I remember distinctly NOT breathing while I crossed the Catwalk. I smelled fear. I think I heard Doug meowing at me… I clung like a barnacle to the summit rock, and slowly remembered why I liked climbing.

When I got to the top, Doug was waiting with a bottle of Porto Kopke Colheita (1987), water crackers, and some French brie to celebrate! What a great climbing partner! (or maybe it was Nature Valley Granola Bars and a Camelback.) I snoozed on the summit, after placing some pro in the summit cairn, assured that it was the safest way to combat the potentially dangerous light breeze. Doug played human GPS and named every single mountain in sight.

On our last rap down to the Pass, we finally encountered the hordes.
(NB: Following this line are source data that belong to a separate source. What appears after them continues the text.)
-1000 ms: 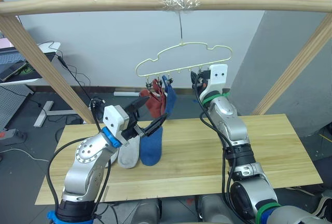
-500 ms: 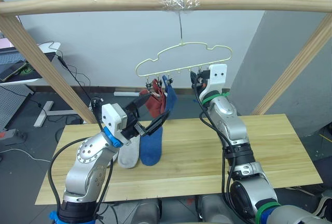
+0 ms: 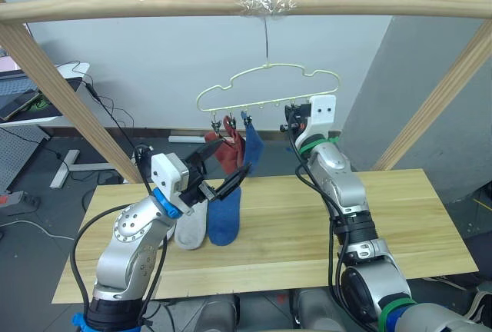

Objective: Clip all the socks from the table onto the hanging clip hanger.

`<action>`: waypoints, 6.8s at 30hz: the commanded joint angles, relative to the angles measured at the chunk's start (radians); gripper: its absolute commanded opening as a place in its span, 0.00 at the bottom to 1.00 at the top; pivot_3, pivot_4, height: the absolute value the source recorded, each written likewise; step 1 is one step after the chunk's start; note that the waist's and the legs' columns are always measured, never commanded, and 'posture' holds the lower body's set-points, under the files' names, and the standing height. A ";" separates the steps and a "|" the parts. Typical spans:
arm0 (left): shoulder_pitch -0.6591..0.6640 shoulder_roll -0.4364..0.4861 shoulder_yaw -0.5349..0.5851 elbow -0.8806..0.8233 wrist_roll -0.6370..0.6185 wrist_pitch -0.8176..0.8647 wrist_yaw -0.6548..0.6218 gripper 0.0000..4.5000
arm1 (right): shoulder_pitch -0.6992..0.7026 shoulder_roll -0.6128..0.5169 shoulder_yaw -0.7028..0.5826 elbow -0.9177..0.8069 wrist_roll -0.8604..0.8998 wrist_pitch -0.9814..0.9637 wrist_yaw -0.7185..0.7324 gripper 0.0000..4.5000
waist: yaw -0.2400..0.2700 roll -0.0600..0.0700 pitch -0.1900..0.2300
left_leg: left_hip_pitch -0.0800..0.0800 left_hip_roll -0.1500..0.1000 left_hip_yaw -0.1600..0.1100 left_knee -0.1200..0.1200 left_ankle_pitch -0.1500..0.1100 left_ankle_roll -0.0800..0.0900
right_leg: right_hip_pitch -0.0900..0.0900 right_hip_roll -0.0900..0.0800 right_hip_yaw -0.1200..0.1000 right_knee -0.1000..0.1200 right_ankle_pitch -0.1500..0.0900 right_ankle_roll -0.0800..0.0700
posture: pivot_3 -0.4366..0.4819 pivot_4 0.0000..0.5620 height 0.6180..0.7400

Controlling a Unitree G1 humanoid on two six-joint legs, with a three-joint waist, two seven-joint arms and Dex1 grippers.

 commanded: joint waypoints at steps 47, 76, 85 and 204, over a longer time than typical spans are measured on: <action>-0.191 -0.131 -0.180 0.803 0.462 0.043 0.107 0.18 | 0.059 -0.081 -0.036 -0.290 0.043 0.263 0.005 0.00 | -0.029 0.001 0.000 | 0.000 0.000 -0.001 0.004 0.000 0.000 | 0.002 0.000 0.000 0.001 -0.001 0.006 | 0.34 0.26 1.00; -0.231 -0.128 -0.203 0.713 0.485 0.094 0.127 0.75 | 0.000 -0.138 -0.037 -0.252 0.077 0.304 0.057 0.00 | -0.025 0.001 0.000 | -0.002 -0.001 -0.001 0.005 0.000 0.000 | 0.001 0.000 0.000 0.000 -0.001 0.007 | 0.36 0.23 1.00; -0.316 -0.135 -0.233 0.817 0.542 0.162 0.148 1.00 | -0.004 -0.135 -0.039 -0.238 0.072 0.296 0.047 0.00 | -0.028 0.001 0.000 | -0.002 -0.001 -0.001 0.005 0.000 0.000 | 0.001 0.000 0.000 0.000 -0.001 0.007 | 0.34 0.24 1.00; -0.443 -0.296 -0.055 0.584 0.106 0.214 0.001 0.78 | 0.194 -0.386 -0.113 -0.765 0.430 0.736 0.106 1.00 | -0.087 0.007 -0.004 | -0.005 -0.001 0.001 0.009 0.000 0.001 | 0.001 0.000 0.001 0.000 -0.001 0.010 | 0.27 0.22 1.00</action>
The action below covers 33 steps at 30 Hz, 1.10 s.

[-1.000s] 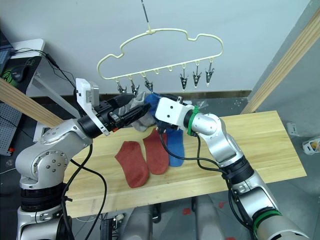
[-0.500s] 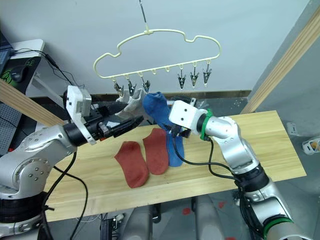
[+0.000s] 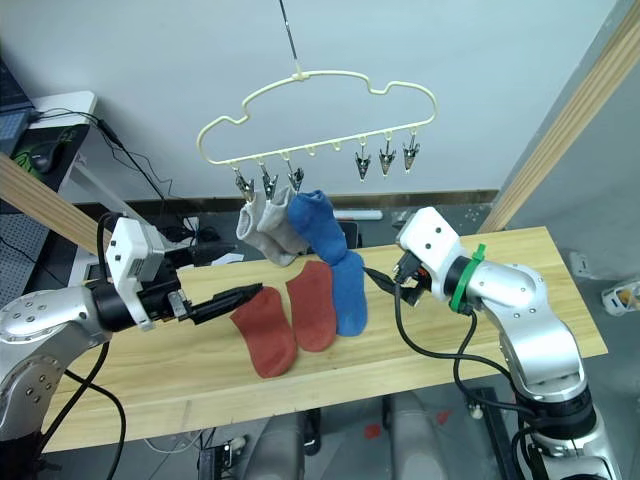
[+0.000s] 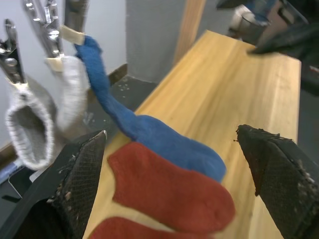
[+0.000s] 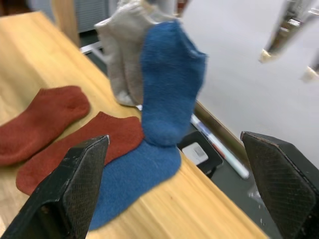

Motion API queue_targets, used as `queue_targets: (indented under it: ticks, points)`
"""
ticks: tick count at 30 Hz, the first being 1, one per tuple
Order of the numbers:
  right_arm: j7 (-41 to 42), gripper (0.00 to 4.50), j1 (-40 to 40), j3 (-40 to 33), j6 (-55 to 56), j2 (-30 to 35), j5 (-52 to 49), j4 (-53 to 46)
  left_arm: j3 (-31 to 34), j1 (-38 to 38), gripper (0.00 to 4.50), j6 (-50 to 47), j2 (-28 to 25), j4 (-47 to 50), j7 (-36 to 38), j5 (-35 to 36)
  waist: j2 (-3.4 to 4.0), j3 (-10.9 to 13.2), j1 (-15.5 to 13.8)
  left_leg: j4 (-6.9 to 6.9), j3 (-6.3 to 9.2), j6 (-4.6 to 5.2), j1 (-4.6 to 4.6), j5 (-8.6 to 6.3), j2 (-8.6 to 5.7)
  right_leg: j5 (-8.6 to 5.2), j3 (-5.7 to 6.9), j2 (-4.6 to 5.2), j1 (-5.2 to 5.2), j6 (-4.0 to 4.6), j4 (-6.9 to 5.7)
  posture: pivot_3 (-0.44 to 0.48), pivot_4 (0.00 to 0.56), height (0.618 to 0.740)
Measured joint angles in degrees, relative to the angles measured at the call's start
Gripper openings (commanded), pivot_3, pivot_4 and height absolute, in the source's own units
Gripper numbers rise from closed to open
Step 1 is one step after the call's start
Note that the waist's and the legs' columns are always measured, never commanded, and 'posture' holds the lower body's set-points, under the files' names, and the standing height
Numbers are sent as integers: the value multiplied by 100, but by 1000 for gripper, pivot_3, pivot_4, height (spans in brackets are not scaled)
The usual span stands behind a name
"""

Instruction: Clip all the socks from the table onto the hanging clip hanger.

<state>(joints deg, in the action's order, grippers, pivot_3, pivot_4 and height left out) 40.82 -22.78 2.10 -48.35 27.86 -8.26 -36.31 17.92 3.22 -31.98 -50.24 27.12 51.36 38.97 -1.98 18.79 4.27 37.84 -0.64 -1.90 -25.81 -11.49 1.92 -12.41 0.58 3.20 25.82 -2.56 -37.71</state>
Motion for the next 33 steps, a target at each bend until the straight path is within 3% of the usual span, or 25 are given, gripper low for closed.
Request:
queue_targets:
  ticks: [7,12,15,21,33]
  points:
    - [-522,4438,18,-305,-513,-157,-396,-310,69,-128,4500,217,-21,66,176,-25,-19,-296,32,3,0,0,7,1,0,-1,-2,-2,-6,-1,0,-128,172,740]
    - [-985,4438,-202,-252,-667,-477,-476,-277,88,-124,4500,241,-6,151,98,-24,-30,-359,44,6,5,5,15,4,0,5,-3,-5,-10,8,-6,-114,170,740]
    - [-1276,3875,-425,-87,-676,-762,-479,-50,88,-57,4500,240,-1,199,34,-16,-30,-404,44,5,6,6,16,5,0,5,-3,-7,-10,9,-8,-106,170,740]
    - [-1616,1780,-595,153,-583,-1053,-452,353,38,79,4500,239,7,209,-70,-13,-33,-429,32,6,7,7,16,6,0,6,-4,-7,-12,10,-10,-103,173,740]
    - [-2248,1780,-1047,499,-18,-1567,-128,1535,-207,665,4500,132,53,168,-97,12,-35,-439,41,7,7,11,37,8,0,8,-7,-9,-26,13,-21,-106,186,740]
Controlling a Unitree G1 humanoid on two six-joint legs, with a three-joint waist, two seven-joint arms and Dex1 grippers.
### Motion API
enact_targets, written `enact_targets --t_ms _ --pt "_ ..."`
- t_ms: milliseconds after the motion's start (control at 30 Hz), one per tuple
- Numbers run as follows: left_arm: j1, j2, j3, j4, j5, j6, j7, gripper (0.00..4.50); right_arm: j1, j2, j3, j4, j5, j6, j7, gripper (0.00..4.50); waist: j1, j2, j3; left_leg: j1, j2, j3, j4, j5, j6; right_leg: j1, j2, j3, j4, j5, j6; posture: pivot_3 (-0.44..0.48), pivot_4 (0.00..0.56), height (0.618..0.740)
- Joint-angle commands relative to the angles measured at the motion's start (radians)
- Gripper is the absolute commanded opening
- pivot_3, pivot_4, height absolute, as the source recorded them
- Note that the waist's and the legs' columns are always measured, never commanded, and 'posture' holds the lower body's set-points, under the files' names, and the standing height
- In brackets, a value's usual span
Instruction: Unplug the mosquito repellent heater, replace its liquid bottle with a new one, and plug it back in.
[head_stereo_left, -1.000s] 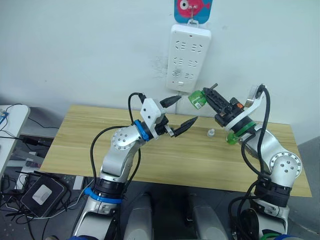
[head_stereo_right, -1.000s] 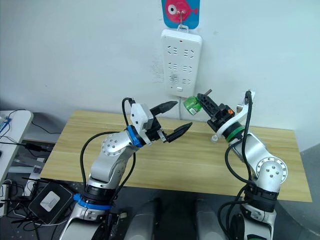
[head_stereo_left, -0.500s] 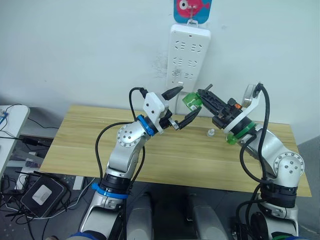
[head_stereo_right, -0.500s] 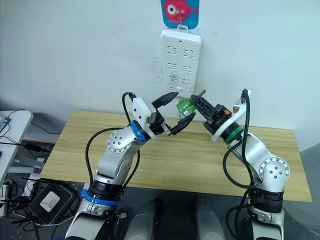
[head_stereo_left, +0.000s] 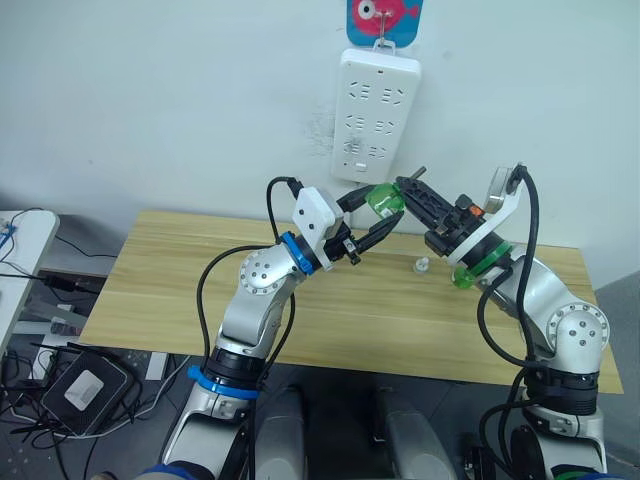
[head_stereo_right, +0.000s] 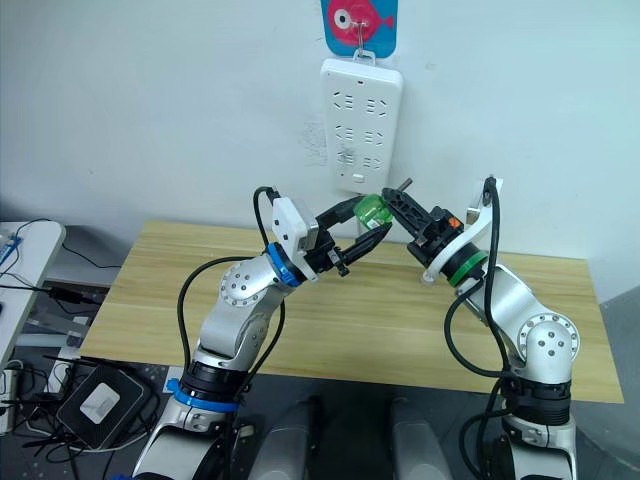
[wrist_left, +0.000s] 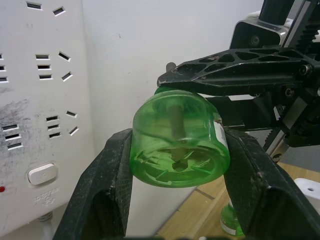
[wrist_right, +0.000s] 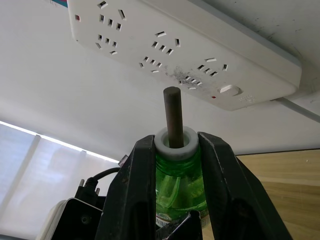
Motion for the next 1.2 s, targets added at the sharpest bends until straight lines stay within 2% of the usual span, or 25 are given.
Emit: enact_targets --t_ms 33,133,267,367,467,500,567,633,767,1033,1200 --pt "-0.015 -0.005 0.010 -0.033 -0.019 -0.002 0.008 2.22 0.014 -0.023 0.014 -0.058 0.037 0.010 0.035 0.87 0.000 0.000 0.000 0.000 0.000 0.000 0.000 0.000 0.000 0.000 0.000 0.000 0.000 0.000 0.000 0.067 0.277 0.740" --pt "-0.015 0.000 0.007 -0.030 -0.011 0.004 0.008 2.22 0.017 -0.063 0.033 -0.063 0.005 0.031 0.058 0.87 0.000 0.000 0.000 0.000 0.000 0.000 0.000 0.000 0.000 0.000 0.000 0.000 0.000 0.000 0.000 0.064 0.277 0.740" --pt "-0.021 -0.002 0.010 -0.015 -0.012 -0.002 0.007 2.22 0.021 -0.134 0.046 -0.068 0.006 0.067 0.110 2.24 0.000 0.000 0.000 0.000 0.000 0.000 0.000 0.000 0.000 0.000 0.000 0.000 0.000 0.000 0.000 0.047 0.277 0.740" --pt "-0.025 -0.005 0.011 -0.003 -0.015 -0.010 -0.002 2.22 0.037 -0.227 0.037 -0.077 0.041 0.118 0.143 3.28 0.000 0.000 0.000 0.000 0.000 0.000 0.000 0.000 0.000 0.000 0.000 0.000 0.000 0.000 0.000 0.036 0.280 0.740" --pt "-0.031 -0.007 0.011 0.021 -0.013 -0.025 -0.012 2.22 0.094 -0.444 -0.018 -0.081 0.118 0.239 0.220 4.35 0.004 0.000 0.000 -0.001 -0.001 0.000 0.000 0.000 0.000 0.000 0.000 0.000 -0.001 0.000 0.000 0.027 0.283 0.740" --pt "-0.032 -0.008 0.013 0.027 -0.015 -0.029 -0.014 2.22 0.114 -0.520 -0.039 -0.077 0.127 0.277 0.262 4.46 0.006 0.000 0.000 -0.001 -0.001 0.000 0.000 0.000 0.000 0.001 -0.001 0.000 -0.002 0.000 0.000 0.023 0.286 0.740" --pt "-0.027 -0.009 0.014 0.036 -0.017 -0.039 -0.018 2.22 0.161 -0.677 -0.082 -0.047 0.093 0.361 0.360 4.46 0.005 0.000 0.000 -0.002 -0.002 0.000 0.000 0.000 0.000 0.001 -0.001 0.000 -0.005 0.000 0.001 0.011 0.289 0.740" --pt "-0.018 -0.012 0.014 0.042 -0.017 -0.050 -0.019 2.22 0.210 -0.813 -0.097 -0.007 -0.023 0.419 0.451 4.46 0.003 0.000 0.000 -0.002 -0.001 0.000 0.000 0.000 0.001 0.002 -0.001 0.000 -0.007 0.001 0.001 0.003 0.288 0.740" --pt "0.001 -0.031 0.007 0.052 -0.006 -0.069 -0.003 2.22 0.300 -1.000 0.026 0.069 -0.413 0.360 0.640 4.46 0.000 0.000 0.000 0.000 -0.001 0.001 0.000 0.000 0.001 0.004 0.001 0.000 -0.010 -0.002 0.007 0.006 0.291 0.740" --pt "0.030 -0.035 0.002 0.024 0.003 -0.067 0.017 2.22 0.262 -0.991 0.221 0.306 -0.878 0.192 0.794 4.46 0.000 0.000 0.000 0.000 -0.001 0.002 0.000 0.000 0.000 0.004 0.001 0.002 -0.011 -0.002 0.008 0.035 0.294 0.740" --pt "0.043 -0.027 0.003 0.010 0.007 -0.065 0.032 2.22 0.227 -0.960 0.258 0.430 -1.046 0.144 0.860 4.46 0.003 0.000 0.000 0.000 0.000 0.002 0.000 0.000 0.000 0.004 0.000 0.002 -0.013 -0.001 0.009 0.046 0.295 0.740"
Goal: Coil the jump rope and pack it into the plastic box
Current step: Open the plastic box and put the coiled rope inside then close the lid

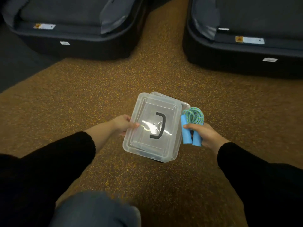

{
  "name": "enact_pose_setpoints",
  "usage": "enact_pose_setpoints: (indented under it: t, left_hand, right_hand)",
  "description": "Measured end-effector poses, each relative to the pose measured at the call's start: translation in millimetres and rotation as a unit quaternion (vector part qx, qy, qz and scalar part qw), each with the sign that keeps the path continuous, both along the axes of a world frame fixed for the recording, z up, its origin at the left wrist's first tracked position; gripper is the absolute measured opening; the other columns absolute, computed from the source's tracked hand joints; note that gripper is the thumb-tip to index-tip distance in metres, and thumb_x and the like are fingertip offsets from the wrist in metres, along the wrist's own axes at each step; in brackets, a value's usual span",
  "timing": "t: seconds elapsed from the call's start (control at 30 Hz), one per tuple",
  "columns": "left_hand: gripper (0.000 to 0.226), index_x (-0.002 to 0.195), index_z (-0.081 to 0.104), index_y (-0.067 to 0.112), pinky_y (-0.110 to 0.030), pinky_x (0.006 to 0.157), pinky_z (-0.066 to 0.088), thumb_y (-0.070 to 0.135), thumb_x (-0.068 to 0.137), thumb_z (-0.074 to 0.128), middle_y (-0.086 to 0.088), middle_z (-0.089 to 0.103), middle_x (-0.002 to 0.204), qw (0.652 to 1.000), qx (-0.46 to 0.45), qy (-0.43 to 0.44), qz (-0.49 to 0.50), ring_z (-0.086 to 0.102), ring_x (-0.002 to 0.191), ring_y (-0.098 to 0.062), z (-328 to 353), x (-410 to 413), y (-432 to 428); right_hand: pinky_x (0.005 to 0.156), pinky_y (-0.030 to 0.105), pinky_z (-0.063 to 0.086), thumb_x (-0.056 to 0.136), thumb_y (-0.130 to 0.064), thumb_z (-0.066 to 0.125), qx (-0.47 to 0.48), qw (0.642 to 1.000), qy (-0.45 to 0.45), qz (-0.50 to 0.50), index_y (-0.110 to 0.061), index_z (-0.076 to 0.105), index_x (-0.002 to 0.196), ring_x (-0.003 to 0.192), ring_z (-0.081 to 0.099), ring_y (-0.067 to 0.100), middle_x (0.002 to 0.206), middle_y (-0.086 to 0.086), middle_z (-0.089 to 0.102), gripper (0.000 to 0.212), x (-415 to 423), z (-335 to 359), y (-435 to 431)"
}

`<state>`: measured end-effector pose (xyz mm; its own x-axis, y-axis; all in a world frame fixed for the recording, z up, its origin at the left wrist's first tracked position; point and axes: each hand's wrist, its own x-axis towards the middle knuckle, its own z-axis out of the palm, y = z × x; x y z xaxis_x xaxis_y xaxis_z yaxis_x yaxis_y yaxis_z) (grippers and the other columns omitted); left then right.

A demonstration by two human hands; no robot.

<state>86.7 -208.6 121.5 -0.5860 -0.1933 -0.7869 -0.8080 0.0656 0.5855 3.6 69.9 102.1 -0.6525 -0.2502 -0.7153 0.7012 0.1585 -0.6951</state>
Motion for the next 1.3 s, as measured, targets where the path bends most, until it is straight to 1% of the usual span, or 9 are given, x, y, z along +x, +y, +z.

Two guys from Tacoma - one of whom mentioned that he sure wished they'd build a road all the way up here, then he'd climb this kind of thing all the time! I checked his anchor and assured him they would one day, smile, goodbye.

Doug opted to down climb the last pitch out of the Pass gully. While he was doing that, I pulled the rope for the top pitch and almost took him out with a fair-sized rock that came down with the rope. I'll admit that I was thinking of the pending Lake dip and ways to avoid it, but I didn't mean to do it that way!

About 15 hours and many thousands of feet of talus later, we found our way down to Source Lake. I hyperventilated while Doug had me do a countdown for him. He started yelping so loud when he went in that the next thing you know, there were mountain goats falling off the talus fields and bouncing down among us. My entry was much less efficient, and my exit was much more so. But believe me, any remnants of that stinking hangover were finally gone after we got out!

We paused to admire a nice memorial for a family of Steins on a huge fallen boulder in the Basin, then raced back down the trail, encountering curious hikers who wanted to know how badly we were injured in the Lake by the falling mountain goats. Visions of pizza haunted us, and we kept up the pace until we arrived at The Pizza Place in North Bend, where we tossed back one last brew - and pondered where we could go next!